◆ About this task: Emit the line that holds "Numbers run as" and all lines following it through the end of the data, verbatim, and nothing else.

◆ Data below:
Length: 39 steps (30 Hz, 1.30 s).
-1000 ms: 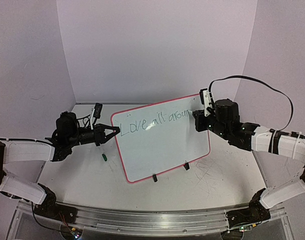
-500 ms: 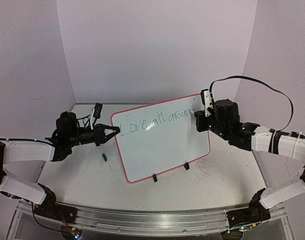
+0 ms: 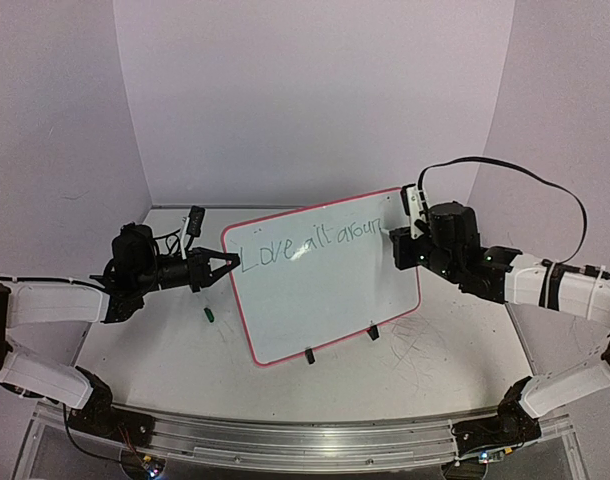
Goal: Write a sentence on the whiteboard
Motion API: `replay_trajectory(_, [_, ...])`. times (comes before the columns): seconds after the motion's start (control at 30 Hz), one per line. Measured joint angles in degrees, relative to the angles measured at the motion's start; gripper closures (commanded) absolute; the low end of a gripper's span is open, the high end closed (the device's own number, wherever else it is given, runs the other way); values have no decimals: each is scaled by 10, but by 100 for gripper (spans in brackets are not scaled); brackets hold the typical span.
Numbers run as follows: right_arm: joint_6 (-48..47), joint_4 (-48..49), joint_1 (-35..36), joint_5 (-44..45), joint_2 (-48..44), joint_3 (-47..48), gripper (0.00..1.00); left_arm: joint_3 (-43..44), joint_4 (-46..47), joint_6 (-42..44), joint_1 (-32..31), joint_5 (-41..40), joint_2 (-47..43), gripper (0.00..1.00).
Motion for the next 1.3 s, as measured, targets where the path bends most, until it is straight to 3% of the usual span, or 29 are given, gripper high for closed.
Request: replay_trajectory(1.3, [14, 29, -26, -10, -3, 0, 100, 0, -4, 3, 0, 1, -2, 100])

◆ Response to this task:
Numbers run as follows: right_arm: joint_6 (-48..47), joint_4 (-48..49), joint_1 (-35..36), joint_5 (-44..45), joint_2 (-48..44), joint_3 (-47..48), gripper (0.00..1.00); left_arm: joint_3 (-43..44), joint_4 (-46..47), joint_6 (-42..44), joint_1 (-32..31), joint_5 (-41..40), joint_2 (-47..43), gripper (0.00..1.00).
Motion for the next 1.3 s, as measured, targets where the path bends most, until it is straight to 3% of the usual span, or 29 are given, gripper high for closed.
Request: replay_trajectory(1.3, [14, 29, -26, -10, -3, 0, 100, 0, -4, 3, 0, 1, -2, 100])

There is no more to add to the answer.